Environmental records in windblown sand dunes across the Solar System

Environmental records in windblown sand dunes across the Solar System

Windblown dunes are common features in our solar system, forming on planetary surfaces that span wide ranges in gravity and both atmospheric and sediment properties. These features record time-integrated interactions between a planet’s atmosphere and surface. First, I show how the patterns formed by dune crestlines record information about recent (<104 yr.)changes in environmental conditions (e.g., shifts in wind regime or varying sediment availability). When paired with an elementary approach to quantify dune migration, these results suggest that the adjustment time of large dunes is often longer than the timescale of climate cyclicity. Furthermore, this work offers a novel tool to detect and possibly quantify recent environmental change on planetary surfaces. The near-equatorial belt of dunes on Saturn’s moon Titan provides an ideal application of this framework. A dune pattern analysis reveals that dunes on Titan are interconnected and form the largest known dune field in the Solar System and lend critical insights into the material nature of sand grains themselves.

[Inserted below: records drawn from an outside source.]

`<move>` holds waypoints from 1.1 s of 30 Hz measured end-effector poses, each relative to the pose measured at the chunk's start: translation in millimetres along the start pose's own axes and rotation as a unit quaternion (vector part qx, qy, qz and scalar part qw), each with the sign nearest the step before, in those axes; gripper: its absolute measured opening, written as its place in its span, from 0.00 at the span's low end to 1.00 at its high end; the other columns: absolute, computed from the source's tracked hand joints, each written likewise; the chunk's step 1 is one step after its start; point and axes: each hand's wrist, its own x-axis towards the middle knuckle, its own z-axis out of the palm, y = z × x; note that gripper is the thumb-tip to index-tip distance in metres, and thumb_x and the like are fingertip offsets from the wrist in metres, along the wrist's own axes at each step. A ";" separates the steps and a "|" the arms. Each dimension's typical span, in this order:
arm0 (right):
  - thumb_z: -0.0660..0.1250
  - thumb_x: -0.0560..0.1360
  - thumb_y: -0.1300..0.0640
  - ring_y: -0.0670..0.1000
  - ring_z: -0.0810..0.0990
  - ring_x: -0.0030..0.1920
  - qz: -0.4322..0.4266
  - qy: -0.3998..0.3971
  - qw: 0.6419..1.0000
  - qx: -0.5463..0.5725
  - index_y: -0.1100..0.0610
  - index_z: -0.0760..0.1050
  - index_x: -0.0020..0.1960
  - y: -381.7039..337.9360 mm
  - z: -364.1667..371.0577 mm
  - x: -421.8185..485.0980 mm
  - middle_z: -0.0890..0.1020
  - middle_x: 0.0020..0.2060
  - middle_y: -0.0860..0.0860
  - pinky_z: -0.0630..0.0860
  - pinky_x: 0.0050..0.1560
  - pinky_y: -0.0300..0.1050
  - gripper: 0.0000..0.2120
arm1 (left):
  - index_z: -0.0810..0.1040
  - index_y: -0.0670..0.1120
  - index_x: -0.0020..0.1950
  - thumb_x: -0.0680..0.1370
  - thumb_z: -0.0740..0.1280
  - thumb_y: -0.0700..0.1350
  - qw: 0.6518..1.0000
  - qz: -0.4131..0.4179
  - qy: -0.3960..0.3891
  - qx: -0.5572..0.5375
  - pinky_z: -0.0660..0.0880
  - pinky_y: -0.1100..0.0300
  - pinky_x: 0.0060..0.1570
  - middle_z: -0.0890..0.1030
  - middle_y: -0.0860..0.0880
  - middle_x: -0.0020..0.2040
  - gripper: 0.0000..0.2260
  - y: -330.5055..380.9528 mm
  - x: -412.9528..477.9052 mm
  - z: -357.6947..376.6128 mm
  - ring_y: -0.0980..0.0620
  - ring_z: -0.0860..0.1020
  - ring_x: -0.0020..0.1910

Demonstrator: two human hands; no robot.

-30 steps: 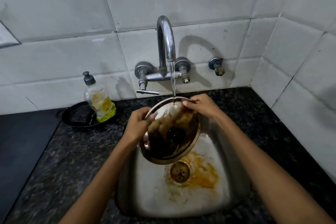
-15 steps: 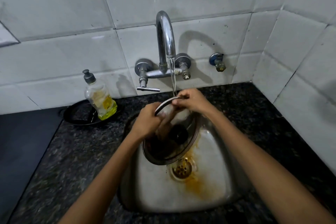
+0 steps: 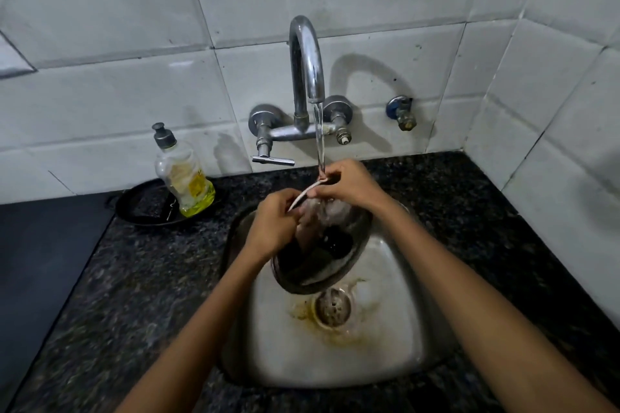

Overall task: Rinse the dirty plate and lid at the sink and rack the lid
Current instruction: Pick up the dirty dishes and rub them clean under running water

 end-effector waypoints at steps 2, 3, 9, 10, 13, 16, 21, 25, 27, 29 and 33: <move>0.71 0.68 0.48 0.40 0.66 0.23 0.052 0.042 0.997 0.039 0.58 0.71 0.28 25.2 -14.1 -3.8 0.69 0.23 0.50 0.60 0.28 0.39 0.18 | 0.79 0.39 0.46 0.75 0.64 0.33 0.993 -0.034 0.029 -0.106 0.72 0.57 0.43 0.79 0.46 0.35 0.05 -12.6 -5.1 -7.8 0.57 0.77 0.34; 0.70 0.70 0.49 0.39 0.64 0.22 0.069 0.058 0.994 0.062 0.58 0.70 0.28 34.7 -17.8 -6.3 0.66 0.23 0.49 0.58 0.29 0.40 0.18 | 0.78 0.38 0.46 0.75 0.64 0.32 0.992 -0.037 0.031 -0.119 0.73 0.56 0.43 0.79 0.46 0.35 0.05 -16.9 -6.5 -11.7 0.57 0.76 0.34; 0.75 0.64 0.58 0.44 0.74 0.31 -0.006 -0.003 1.000 0.022 0.61 0.80 0.37 -7.7 3.0 0.0 0.79 0.29 0.53 0.68 0.34 0.39 0.07 | 0.78 0.42 0.43 0.72 0.65 0.35 0.996 0.033 -0.025 0.076 0.66 0.60 0.37 0.77 0.48 0.35 0.04 1.9 8.5 -1.0 0.52 0.74 0.37; 0.76 0.64 0.55 0.44 0.73 0.30 -0.007 0.003 1.000 0.014 0.61 0.80 0.37 -10.0 0.3 0.1 0.78 0.28 0.51 0.67 0.32 0.37 0.09 | 0.77 0.46 0.41 0.72 0.64 0.35 0.998 0.029 -0.007 0.057 0.66 0.61 0.35 0.76 0.49 0.33 0.07 0.1 7.0 -0.4 0.55 0.73 0.34; 0.72 0.68 0.47 0.43 0.69 0.27 0.048 0.052 0.997 0.026 0.61 0.77 0.32 13.7 -18.0 -2.9 0.73 0.25 0.49 0.62 0.29 0.38 0.17 | 0.76 0.49 0.38 0.73 0.64 0.32 0.997 0.005 0.014 -0.080 0.69 0.60 0.38 0.77 0.51 0.32 0.12 -11.0 0.2 -10.5 0.65 0.73 0.28; 0.72 0.69 0.52 0.47 0.72 0.31 0.047 0.029 0.998 0.016 0.63 0.78 0.35 13.5 -14.6 -5.6 0.75 0.29 0.55 0.64 0.35 0.44 0.13 | 0.78 0.44 0.42 0.72 0.65 0.38 0.998 0.014 -0.058 -0.026 0.68 0.58 0.39 0.76 0.48 0.34 0.03 -4.2 2.0 -10.9 0.56 0.74 0.33; 0.74 0.66 0.55 0.48 0.74 0.34 -0.019 -0.021 0.998 -0.059 0.63 0.78 0.35 -8.2 4.3 -1.2 0.78 0.30 0.59 0.65 0.35 0.43 0.11 | 0.77 0.41 0.42 0.76 0.61 0.40 0.995 0.027 -0.042 0.089 0.67 0.57 0.39 0.78 0.42 0.36 0.06 2.7 5.4 1.1 0.47 0.74 0.38; 0.71 0.69 0.48 0.48 0.71 0.30 0.053 0.048 0.997 0.011 0.67 0.77 0.35 22.1 -16.3 -7.3 0.74 0.26 0.57 0.62 0.35 0.44 0.20 | 0.77 0.38 0.40 0.75 0.62 0.41 0.998 0.005 -0.021 -0.054 0.66 0.57 0.37 0.73 0.44 0.33 0.08 -18.4 1.1 -5.0 0.51 0.69 0.32; 0.71 0.69 0.50 0.49 0.71 0.32 0.032 0.039 0.999 0.000 0.67 0.76 0.35 12.8 -9.0 -7.4 0.74 0.28 0.56 0.62 0.34 0.44 0.18 | 0.73 0.43 0.35 0.76 0.59 0.44 0.997 0.022 -0.030 -0.074 0.64 0.58 0.35 0.71 0.47 0.30 0.11 -17.3 3.6 -2.7 0.53 0.67 0.30; 0.72 0.68 0.52 0.49 0.72 0.34 0.003 0.044 0.999 -0.011 0.64 0.76 0.36 -4.5 2.4 -3.4 0.75 0.29 0.54 0.63 0.32 0.40 0.14 | 0.72 0.48 0.35 0.79 0.58 0.41 0.996 0.022 -0.005 -0.083 0.64 0.59 0.33 0.71 0.51 0.30 0.13 -13.6 4.1 6.3 0.55 0.67 0.30; 0.65 0.74 0.50 0.57 0.73 0.58 0.013 0.081 0.984 -0.156 0.61 0.74 0.59 13.0 11.1 -0.7 0.77 0.55 0.59 0.70 0.58 0.51 0.19 | 0.77 0.46 0.32 0.79 0.58 0.41 0.943 -0.118 0.099 -0.296 0.68 0.55 0.40 0.76 0.49 0.31 0.17 -44.9 -1.4 23.3 0.48 0.71 0.35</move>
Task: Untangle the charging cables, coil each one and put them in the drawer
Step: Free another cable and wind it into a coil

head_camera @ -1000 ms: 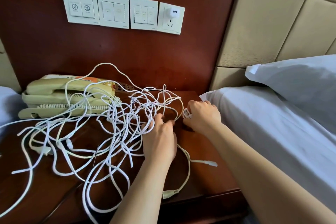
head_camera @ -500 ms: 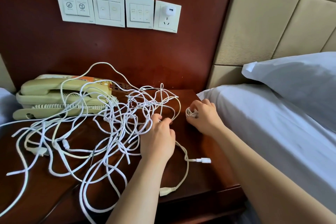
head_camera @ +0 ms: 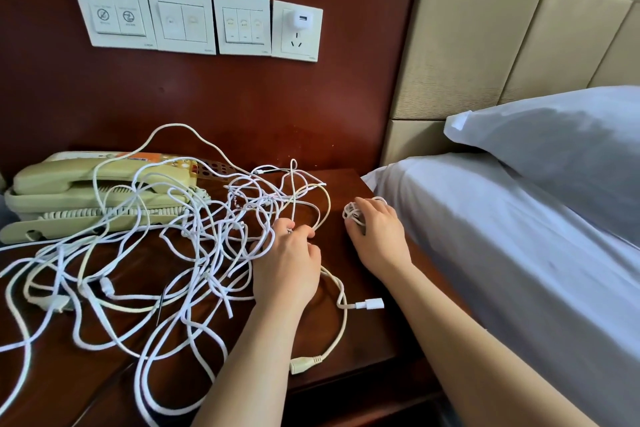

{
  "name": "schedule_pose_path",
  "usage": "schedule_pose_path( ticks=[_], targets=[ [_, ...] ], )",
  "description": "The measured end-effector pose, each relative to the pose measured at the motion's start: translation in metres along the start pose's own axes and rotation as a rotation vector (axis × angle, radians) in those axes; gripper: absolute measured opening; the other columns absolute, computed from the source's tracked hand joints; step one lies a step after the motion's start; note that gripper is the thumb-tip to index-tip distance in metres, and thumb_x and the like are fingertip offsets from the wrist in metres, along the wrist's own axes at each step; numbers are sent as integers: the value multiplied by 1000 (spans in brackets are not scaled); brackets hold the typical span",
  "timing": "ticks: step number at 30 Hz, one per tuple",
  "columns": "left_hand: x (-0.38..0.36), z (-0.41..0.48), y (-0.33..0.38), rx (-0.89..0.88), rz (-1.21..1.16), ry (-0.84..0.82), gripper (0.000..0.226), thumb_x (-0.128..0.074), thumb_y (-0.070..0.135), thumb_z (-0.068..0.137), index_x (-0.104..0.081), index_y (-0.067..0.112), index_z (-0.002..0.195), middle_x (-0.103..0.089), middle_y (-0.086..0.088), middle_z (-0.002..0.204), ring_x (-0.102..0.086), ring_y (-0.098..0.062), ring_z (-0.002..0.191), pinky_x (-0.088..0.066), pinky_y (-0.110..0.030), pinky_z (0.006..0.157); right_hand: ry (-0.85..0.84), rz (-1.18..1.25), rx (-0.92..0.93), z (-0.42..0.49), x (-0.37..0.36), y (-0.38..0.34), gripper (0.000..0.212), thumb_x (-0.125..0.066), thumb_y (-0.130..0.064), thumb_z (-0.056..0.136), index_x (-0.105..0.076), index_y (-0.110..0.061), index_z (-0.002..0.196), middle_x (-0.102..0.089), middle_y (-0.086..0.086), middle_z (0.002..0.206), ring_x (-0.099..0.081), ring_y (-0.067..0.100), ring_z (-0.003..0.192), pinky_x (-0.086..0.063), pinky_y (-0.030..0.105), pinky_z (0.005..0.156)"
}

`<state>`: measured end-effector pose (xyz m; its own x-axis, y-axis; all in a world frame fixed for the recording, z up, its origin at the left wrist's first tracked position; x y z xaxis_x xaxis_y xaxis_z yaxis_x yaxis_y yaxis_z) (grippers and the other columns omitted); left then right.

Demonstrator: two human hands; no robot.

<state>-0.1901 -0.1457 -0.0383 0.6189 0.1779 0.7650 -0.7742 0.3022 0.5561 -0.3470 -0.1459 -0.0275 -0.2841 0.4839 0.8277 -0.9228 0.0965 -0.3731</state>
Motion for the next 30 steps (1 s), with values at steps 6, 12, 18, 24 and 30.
schedule_pose_path(
  ticks=[6, 12, 18, 24, 30],
  targets=[
    [1, -1, 1, 3, -26, -9, 31, -41, 26, 96, -59, 24, 121, -39, 5, 137, -60, -12, 92, -39, -23, 65, 39, -46, 25, -4, 4, -1, 48, -49, -41, 95, -45, -22, 139, -48, -1, 140, -35, 20, 134, -26, 38, 110],
    [6, -13, 10, -50, -83, -57, 39, -34, 32, 100, -49, 22, 134, -35, 4, 147, -42, -14, 129, -40, -34, 99, 132, 163, 127, -26, 19, -10, 39, -56, -28, 93, -55, -18, 131, -58, 2, 129, -45, 23, 126, -33, 40, 105],
    [47, -34, 22, -39, -342, -2, 33, -41, 17, 98, -53, 18, 129, -55, 3, 131, -52, -11, 118, -35, -16, 90, 3, 411, 156, -63, 36, -30, 27, -56, -16, 93, -63, -16, 119, -58, -8, 110, -57, 15, 105, -45, 28, 91],
    [88, -60, 8, -34, -337, 106, 26, -42, 15, 97, -61, 17, 115, -65, 5, 109, -60, -8, 100, -40, -16, 80, -109, 549, 194, -94, 53, -61, 19, -57, -18, 92, -66, -25, 106, -60, -16, 92, -56, 1, 91, -41, 15, 77],
    [143, -69, -33, -56, -176, 275, 24, -48, 13, 95, -61, 15, 115, -63, 7, 105, -57, -7, 100, -40, -17, 82, -146, 333, 384, -109, 44, -91, 22, -57, -21, 92, -64, -25, 112, -60, -13, 102, -49, 10, 100, -41, 32, 91]
  ],
)
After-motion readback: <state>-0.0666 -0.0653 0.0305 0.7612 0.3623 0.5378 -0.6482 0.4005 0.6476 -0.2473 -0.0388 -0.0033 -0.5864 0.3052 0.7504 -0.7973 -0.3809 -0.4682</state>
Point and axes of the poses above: each hand's wrist, its own z-axis towards the middle knuckle, its own x-axis out of the back of the hand, y = z × x, the point moved 4 cm from there along z, towards the middle knuckle
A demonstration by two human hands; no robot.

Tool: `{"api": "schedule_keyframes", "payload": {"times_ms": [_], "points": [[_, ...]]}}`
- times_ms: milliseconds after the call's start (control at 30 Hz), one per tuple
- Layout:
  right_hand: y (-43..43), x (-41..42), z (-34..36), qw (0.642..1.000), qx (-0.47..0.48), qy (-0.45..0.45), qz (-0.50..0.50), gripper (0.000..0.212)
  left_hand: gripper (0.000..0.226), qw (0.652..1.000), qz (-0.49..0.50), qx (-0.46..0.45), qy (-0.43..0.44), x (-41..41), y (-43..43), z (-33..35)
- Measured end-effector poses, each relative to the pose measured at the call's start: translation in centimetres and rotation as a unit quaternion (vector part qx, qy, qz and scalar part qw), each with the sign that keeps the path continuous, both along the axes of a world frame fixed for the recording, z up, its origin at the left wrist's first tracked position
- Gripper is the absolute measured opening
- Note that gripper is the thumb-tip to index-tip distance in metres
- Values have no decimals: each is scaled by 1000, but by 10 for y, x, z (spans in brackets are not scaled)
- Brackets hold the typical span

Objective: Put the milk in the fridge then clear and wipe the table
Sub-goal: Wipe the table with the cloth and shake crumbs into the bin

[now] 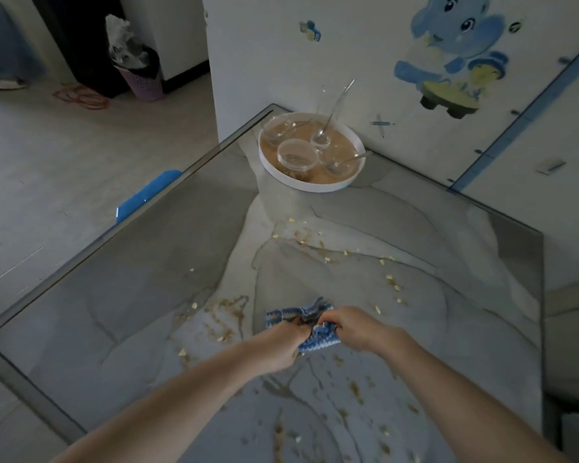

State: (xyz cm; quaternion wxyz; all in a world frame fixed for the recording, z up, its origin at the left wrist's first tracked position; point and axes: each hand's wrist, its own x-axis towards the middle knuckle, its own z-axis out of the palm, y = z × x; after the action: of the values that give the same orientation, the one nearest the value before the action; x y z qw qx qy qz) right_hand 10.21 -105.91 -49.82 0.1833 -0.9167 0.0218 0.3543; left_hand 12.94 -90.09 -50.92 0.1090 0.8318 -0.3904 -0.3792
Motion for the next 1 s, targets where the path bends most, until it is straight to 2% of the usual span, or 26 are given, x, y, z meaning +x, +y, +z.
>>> {"api": "schedule_keyframes", "payload": {"times_ms": [133,233,333,433,467,500,567,700,833,1000], "points": [[-25,-42,15,997,29,15,-66,38,22,999,17,-8,44,-23,-25,18],[-35,-51,38,983,105,-50,-142,14,12,994,64,-61,56,-16,-35,45],[-40,-39,63,955,172,-115,-213,26,17,984,123,-110,59,7,-32,71],[-36,-18,85,933,253,-126,-221,15,22,974,157,-158,34,37,-21,87],[-33,-10,89,933,265,-126,-209,19,18,972,159,-172,24,46,-18,91],[-28,2,92,937,261,-133,-190,23,14,969,161,-187,12,57,-15,94],[-16,28,92,947,221,-181,-145,25,22,966,166,-197,-12,79,-10,101],[-3,96,81,925,193,-288,-155,10,26,953,184,-228,-73,133,3,105],[1,163,72,909,222,-313,-163,14,29,939,197,-258,-113,187,8,95],[5,229,30,915,213,-308,-151,11,41,933,211,-245,-158,233,8,51]]}}
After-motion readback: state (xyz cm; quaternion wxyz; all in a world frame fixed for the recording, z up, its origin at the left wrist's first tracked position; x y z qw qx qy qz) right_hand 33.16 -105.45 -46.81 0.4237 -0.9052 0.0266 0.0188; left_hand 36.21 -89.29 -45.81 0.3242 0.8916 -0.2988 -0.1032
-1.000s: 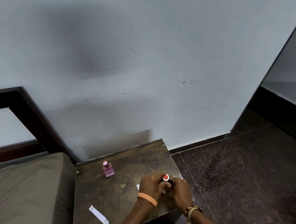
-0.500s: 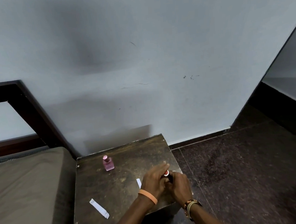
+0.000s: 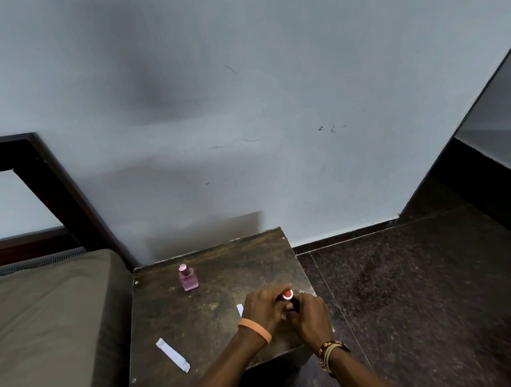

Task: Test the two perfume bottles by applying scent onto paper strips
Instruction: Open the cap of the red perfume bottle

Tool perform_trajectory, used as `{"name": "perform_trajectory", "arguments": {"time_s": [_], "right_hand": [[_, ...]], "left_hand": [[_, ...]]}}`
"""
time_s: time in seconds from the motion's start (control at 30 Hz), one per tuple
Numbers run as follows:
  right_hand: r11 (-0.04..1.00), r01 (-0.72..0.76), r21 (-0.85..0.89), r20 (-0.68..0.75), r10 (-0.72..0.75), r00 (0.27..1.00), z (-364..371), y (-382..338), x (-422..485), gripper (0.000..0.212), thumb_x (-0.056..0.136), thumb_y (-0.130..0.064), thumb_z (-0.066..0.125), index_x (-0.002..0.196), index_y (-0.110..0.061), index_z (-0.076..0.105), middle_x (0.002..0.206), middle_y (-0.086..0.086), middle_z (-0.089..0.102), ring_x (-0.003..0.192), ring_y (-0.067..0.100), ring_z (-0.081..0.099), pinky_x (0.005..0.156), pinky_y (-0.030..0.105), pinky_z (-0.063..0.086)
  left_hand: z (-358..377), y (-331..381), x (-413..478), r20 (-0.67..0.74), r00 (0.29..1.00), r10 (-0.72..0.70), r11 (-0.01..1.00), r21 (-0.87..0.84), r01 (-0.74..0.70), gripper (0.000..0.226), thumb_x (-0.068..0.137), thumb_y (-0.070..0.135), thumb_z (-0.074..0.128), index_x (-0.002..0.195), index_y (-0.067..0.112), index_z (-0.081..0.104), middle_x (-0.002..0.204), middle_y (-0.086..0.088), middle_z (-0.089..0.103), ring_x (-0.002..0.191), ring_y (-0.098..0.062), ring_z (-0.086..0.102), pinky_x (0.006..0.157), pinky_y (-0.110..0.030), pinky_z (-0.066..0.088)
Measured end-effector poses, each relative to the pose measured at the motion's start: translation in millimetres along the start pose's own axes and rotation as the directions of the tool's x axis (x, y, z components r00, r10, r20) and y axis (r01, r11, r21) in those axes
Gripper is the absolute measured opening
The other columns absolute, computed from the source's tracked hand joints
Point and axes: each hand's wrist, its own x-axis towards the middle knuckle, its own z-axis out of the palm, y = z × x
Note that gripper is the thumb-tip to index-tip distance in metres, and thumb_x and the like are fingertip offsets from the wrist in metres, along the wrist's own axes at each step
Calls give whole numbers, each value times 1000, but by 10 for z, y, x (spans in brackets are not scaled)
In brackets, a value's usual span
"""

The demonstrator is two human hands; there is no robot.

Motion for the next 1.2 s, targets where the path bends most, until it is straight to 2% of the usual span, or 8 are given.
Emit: {"name": "perform_trajectory", "arguments": {"time_s": [0.1, 0.23, 0.4, 0.6, 0.77, 0.93, 1.03, 1.2], "right_hand": [[999, 9, -47, -20, -10, 1000, -6, -25, -2, 9, 78, -18, 73, 87, -22, 73, 83, -3, 73, 74, 11, 65, 62, 18, 45], [998, -15, -54, -30, 13, 999, -20, -31, 3, 11, 82, -13, 66, 85, -23, 71, 81, -2, 73, 72, 11, 64, 60, 21, 48], [1000, 1, -24, -25, -2, 1000, 0, -21, -18, 9, 81, -14, 68, 83, -23, 71, 80, -3, 73, 72, 9, 64, 64, 24, 52], [1000, -6, -18, -21, 6, 1000, -30, -41, -21, 11, 79, -12, 70, 84, -23, 72, 79, -5, 73, 70, 7, 63, 57, 14, 42], [999, -21, -33, 2, 21, 1000, -44, -51, -14, 9, 77, -18, 74, 85, -21, 72, 83, -1, 74, 70, 9, 61, 55, 12, 37], [998, -25, -64, -18, 23, 1000, -33, -43, -9, 6, 77, -16, 72, 81, -20, 70, 81, 0, 73, 72, 14, 65, 55, 18, 42], [999, -30, -42, -6, 30, 1000, -26, -47, -4, 8, 76, -17, 74, 82, -20, 71, 81, -2, 73, 72, 12, 65, 63, 27, 52], [999, -13, -53, -9, 12, 1000, -22, -41, 4, 8, 78, -16, 71, 85, -20, 72, 81, -2, 73, 73, 12, 65, 66, 28, 54]], "left_hand": [[-5, -3, -16, -92, 995, -40, 998, -51, 35, 33, 73, 23, 78, 105, 21, 71, 102, 1, 73, 94, -9, 64, 91, -25, 50], [72, -13, -21, 18, 996, 90, 995, 34, -91, 56, 81, 13, 69, 134, 20, 51, 135, 1, 54, 125, -13, 49, 109, -22, 32], [65, -61, -7, -27, 989, 146, 988, 45, -144, 38, 76, 4, 68, 113, 15, 68, 109, -6, 71, 100, -22, 67, 89, -36, 54], [89, -59, -9, 15, 992, 129, 991, 30, -129, 50, 80, 1, 63, 127, 19, 59, 125, -4, 63, 115, -18, 59, 101, -33, 46], [9, -57, 32, 16, 990, 143, 986, 86, -144, 34, 76, 16, 53, 105, 20, 70, 99, -4, 74, 91, -25, 69, 78, -33, 54], [37, -109, 30, -27, 985, 171, 979, 116, -167, 33, 70, 15, 64, 99, 30, 70, 84, 5, 75, 74, -17, 70, 63, -26, 55], [46, -131, 35, -32, 988, 151, 982, 118, -146, 32, 74, 17, 67, 102, 32, 70, 87, 7, 75, 77, -13, 70, 68, -23, 54], [57, -95, 21, -46, 997, 70, 996, 55, -67, 35, 80, 20, 68, 113, 29, 68, 106, 4, 72, 97, -11, 67, 89, -23, 50]]}}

Next, the ubiquity of windblown features across planetary surface is nontrivial because of the specific conditions necessary for dune formation: wind speeds must be just right for grains to ballistically hop (“saltate”) across the surface. To understand how this happens, I combined global wind reanalysis with grain size measurements and dune simulations to show that dune fields on Earth are characterized by a near-transport threshold state where dune-forming winds minimally exceed the saltation threshold. Importantly, these results show that wind speeds can be precisely estimated from aeolian sandstones and dune deposits across planets. Finally, we utilize wind and grain size measurements from the Curiosity rover to show that dunes at Gale crater on Mars are dynamically similar to their counterparts on Earth. Altogether, dunes and their constitutive grains provide a robust record of their formative conditions, opening new lines of investigation for paleo-environmental reconstructions on Earth and beyond.